La classifica di quest’anno è fortemente influenzata dall’accelerazione dei consumi digitali, anche a causa della pandemia da COVID-19, che ha incrementato notevolmente il ricorso all’e-commerce e alla didattica a distanza: l’andamento però non è omogeneo fra Nord e Sud Italia che presentano una grande differenza.

In testa alla classifica c’è Firenze seguita da Bologna e Milano: subito sotto Roma Capitale, Modena, Bergamo, Torino, Trento, Cagliari e Venezia.

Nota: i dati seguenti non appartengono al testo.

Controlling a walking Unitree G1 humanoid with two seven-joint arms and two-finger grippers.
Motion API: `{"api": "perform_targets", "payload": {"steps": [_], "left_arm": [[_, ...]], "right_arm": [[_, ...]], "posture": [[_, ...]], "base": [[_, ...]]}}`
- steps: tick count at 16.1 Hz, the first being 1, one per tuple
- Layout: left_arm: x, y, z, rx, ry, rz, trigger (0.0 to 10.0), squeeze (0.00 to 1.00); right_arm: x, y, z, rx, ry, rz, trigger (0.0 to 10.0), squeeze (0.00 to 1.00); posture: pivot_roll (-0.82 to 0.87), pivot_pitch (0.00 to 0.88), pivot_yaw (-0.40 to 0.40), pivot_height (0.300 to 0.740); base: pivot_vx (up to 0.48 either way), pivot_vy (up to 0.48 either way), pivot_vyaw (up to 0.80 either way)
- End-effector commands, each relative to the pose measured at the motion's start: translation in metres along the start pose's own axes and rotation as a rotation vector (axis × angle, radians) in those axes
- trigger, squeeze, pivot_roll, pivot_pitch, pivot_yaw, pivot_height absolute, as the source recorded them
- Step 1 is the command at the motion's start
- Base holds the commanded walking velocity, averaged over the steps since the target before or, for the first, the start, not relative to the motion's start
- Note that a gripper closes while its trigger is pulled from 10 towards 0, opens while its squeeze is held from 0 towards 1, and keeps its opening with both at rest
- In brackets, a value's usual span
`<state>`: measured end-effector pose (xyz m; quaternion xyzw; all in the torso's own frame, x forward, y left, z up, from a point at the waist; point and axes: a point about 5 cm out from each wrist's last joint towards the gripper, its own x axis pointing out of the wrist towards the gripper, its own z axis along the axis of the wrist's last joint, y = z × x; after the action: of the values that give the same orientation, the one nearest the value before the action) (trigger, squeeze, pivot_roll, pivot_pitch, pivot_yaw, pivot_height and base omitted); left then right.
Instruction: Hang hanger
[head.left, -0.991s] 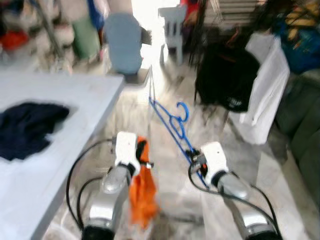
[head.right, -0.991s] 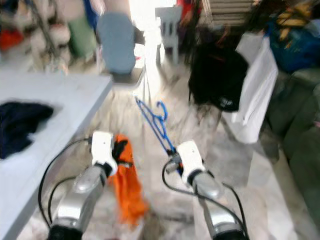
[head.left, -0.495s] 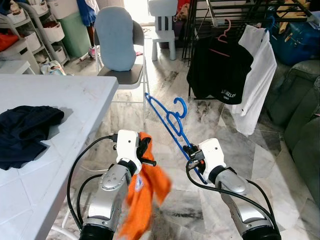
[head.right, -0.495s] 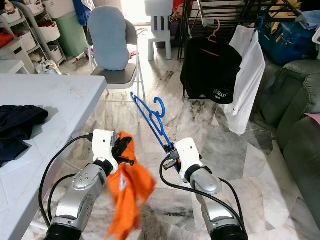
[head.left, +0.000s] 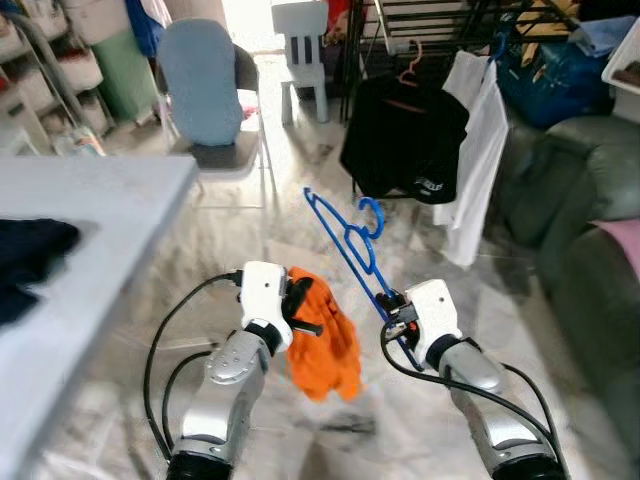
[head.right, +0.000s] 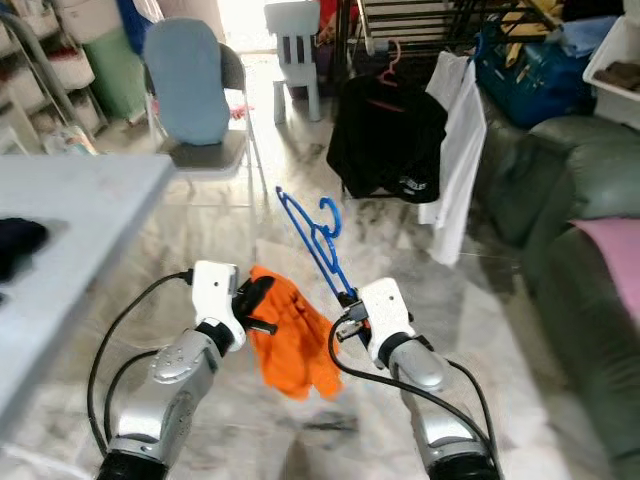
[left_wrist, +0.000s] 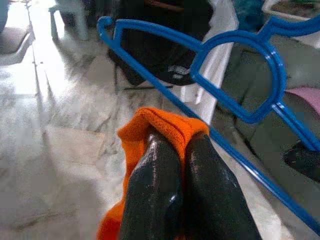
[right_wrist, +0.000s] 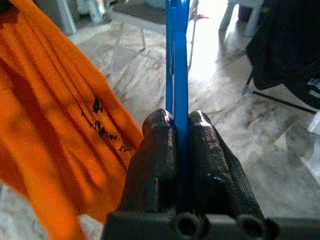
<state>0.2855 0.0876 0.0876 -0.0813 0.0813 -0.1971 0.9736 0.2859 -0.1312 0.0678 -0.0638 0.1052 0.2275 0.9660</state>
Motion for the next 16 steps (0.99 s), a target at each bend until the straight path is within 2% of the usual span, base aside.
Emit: {"api": "perform_targets", "payload": {"steps": [1,7,9,14,16], "left_arm": [[0.0000,0.0039,0.0075,-0.004,-0.031,0.019,10.0,0.00],[-0.0007,0.0028,0.0101,-0.002,-0.053,-0.010,10.0,0.00],[-0.0008,0.0023,0.0110,-0.007,-0.064,-0.018,10.0,0.00],[-0.0017,0.0012,0.0098,-0.008,-0.060,-0.031,10.0,0.00],[-0.0016,0.0008,0.0099,-0.008,-0.060,-0.036,10.0,0.00]], "right_arm": [[0.0020,0.0038,0.0030,-0.006,-0.010,0.011,10.0,0.00],[0.0030,0.0027,0.0038,-0.008,-0.011,0.007,10.0,0.00],[0.0030,0.0023,0.0043,-0.009,-0.012,0.006,10.0,0.00],[0.0022,0.0022,0.0044,-0.009,-0.014,0.005,10.0,0.00],[0.0022,0.0022,0.0045,-0.009,-0.014,0.006,10.0,0.00]], "posture": [[-0.17,0.000,0.050,0.740],[-0.17,0.000,0.051,0.740],[-0.17,0.000,0.052,0.740],[-0.17,0.000,0.053,0.740],[-0.17,0.000,0.052,0.740]], "base": [[0.000,0.000,0.00],[0.000,0.000,0.00],[0.000,0.000,-0.65],[0.332,0.000,-0.72],[0.349,0.000,-0.21]]}}
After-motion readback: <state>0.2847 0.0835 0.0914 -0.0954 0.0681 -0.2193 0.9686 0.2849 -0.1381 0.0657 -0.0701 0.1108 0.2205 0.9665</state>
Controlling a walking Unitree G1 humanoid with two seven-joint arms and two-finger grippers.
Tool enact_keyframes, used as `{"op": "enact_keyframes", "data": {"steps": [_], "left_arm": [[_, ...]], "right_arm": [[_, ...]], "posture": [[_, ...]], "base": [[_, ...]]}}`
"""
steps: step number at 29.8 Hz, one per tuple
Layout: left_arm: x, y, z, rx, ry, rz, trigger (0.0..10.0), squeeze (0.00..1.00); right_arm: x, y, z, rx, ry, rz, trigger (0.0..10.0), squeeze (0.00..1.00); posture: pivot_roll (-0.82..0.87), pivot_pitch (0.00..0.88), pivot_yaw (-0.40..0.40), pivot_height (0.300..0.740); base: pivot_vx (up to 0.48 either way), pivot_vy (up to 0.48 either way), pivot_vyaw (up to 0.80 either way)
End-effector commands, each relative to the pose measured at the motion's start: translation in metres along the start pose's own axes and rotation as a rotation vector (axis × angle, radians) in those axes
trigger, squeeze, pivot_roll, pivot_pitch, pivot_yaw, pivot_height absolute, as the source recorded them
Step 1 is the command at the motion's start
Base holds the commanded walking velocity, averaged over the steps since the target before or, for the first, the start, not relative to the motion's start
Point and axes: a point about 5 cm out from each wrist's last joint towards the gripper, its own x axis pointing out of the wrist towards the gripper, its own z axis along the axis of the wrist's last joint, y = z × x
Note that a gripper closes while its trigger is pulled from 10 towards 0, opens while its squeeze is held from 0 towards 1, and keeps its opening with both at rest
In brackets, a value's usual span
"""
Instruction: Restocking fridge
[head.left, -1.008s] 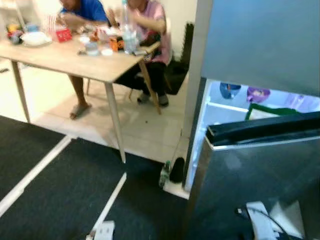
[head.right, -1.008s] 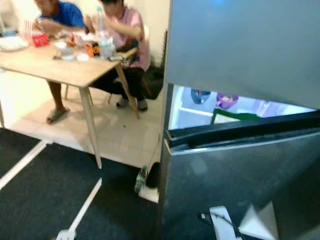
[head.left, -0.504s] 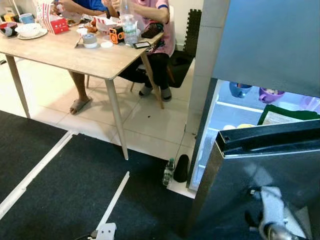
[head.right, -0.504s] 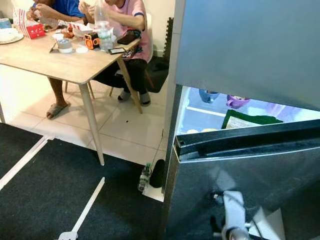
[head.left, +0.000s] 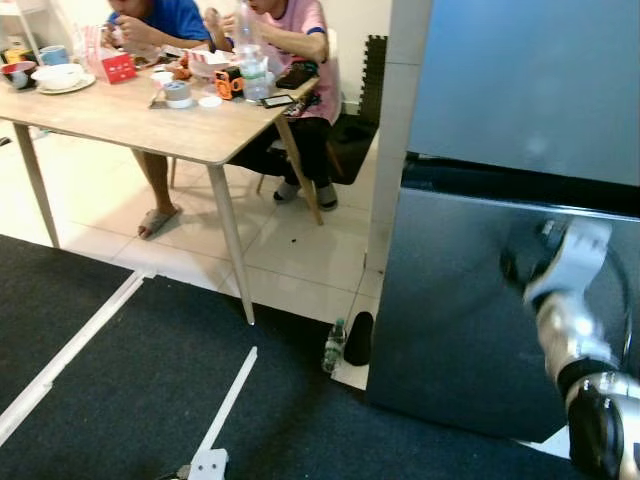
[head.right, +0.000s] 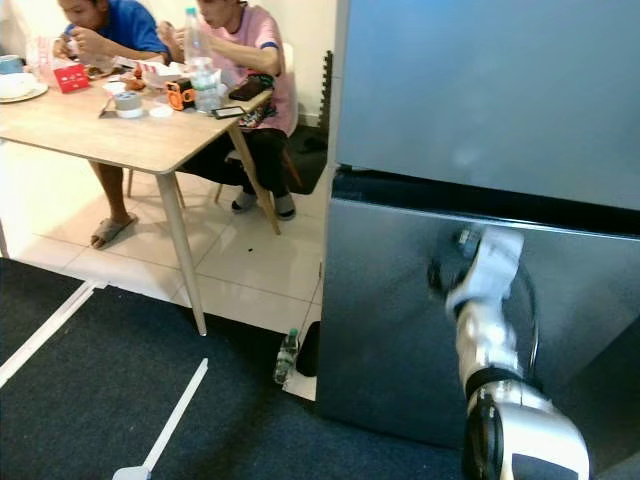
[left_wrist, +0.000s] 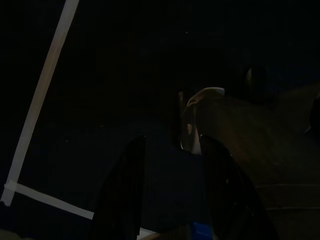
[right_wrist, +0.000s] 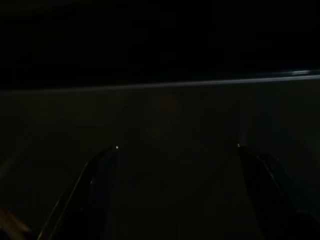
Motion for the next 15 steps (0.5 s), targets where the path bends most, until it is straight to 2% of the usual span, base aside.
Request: {"op": "enact_keyframes", "data": {"steps": [1,3,4,6,7,9,10,11,12,13,14,15], "left_arm": [[-0.002,-0.002,-0.02,0.005,0.071,-0.001,10.0,0.0],[-0.002,-0.002,-0.022,0.005,0.075,-0.001,10.0,0.0],[-0.002,-0.002,-0.022,0.005,0.075,-0.001,10.0,0.0],[-0.002,-0.002,-0.022,0.006,0.076,-0.001,10.0,0.0],[-0.002,-0.002,-0.022,0.006,0.076,-0.001,10.0,0.0],[-0.001,-0.003,-0.019,0.016,0.073,-0.003,10.0,0.0],[-0.001,-0.003,-0.019,0.016,0.073,-0.003,10.0,0.0],[-0.001,-0.003,-0.018,0.02,0.072,-0.004,10.0,0.0],[-0.001,-0.003,-0.018,0.02,0.072,-0.004,10.0,0.0],[-0.001,-0.004,-0.016,0.023,0.069,-0.004,10.0,0.0],[-0.001,-0.004,-0.016,0.023,0.069,-0.004,10.0,0.0],[0.0,-0.004,-0.015,0.026,0.067,-0.004,10.0,0.0]], "right_arm": [[-0.01,-0.001,-0.033,-0.03,0.102,0.022,10.0,0.0],[-0.02,-0.003,-0.061,-0.066,0.202,0.029,10.0,0.0],[-0.02,-0.003,-0.061,-0.066,0.202,0.029,10.0,0.0],[-0.038,-0.007,-0.099,-0.099,0.336,0.033,10.0,0.0],[-0.038,-0.007,-0.099,-0.099,0.336,0.033,10.0,0.0],[-0.069,-0.02,-0.144,-0.138,0.512,0.003,10.0,0.0],[-0.069,-0.02,-0.144,-0.138,0.512,0.003,10.0,0.0],[-0.08,-0.025,-0.157,-0.145,0.568,-0.016,10.0,0.0],[-0.08,-0.025,-0.157,-0.145,0.568,-0.016,10.0,0.0],[-0.094,-0.032,-0.173,-0.158,0.635,-0.037,10.0,0.0],[-0.094,-0.032,-0.173,-0.158,0.635,-0.037,10.0,0.0],[-0.11,-0.04,-0.187,-0.182,0.704,-0.048,10.0,0.0]], "posture": [[-0.03,0.0,-0.006,0.74],[-0.03,0.0,-0.007,0.74],[-0.03,0.0,-0.007,0.74],[-0.03,0.0,-0.005,0.74],[-0.03,0.0,-0.005,0.74],[-0.03,0.0,-0.003,0.74],[-0.03,0.0,-0.003,0.74],[-0.03,0.0,-0.002,0.74],[-0.03,0.0,-0.002,0.74],[-0.04,0.0,0.001,0.74],[-0.04,0.0,0.001,0.74],[-0.04,0.0,0.0,0.74]], "base": [[0.0,0.0,0.0],[0.0,0.0,0.0],[0.0,0.0,0.0],[0.0,0.0,0.0],[0.0,0.0,0.0],[0.0,0.0,0.0],[0.0,0.0,0.0],[0.0,0.0,0.0],[0.0,0.0,0.0],[0.0,0.0,0.0],[0.0,0.0,0.0],[0.0,0.0,0.0]]}}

I 107 comuni italiani capoluogo sono stati valutati sulla base di 8 indicatori: accessibilità online dei servizi pubblici, disponibilità di app di pubblica utilità, adozione delle piattaforme digitali, utilizzo dei social media, rilascio degli open data, trasparenza, implementazione di reti wifi pubbliche e tecnologie di rete intelligenti.

Tutte le città si sono apprezzate particolarmente per una o più di queste aree: in particolare Firenze si è contraddistinta per adozione di app municipali, open data, trasparenza e una rete wifi pubblica funzionale e accessibile.

Tra le città meno virtuose sul fronte digitale, almeno stando alla classifica di FPA, ci sono le città del Sud Italia che più pagano il divario digitale a livello infrastrutturale oltre che culturale da parte della cittadinanza: minore è la domanda di servizi digitali e minore la propensione degli Enti locali ad accelerare il cambiamento.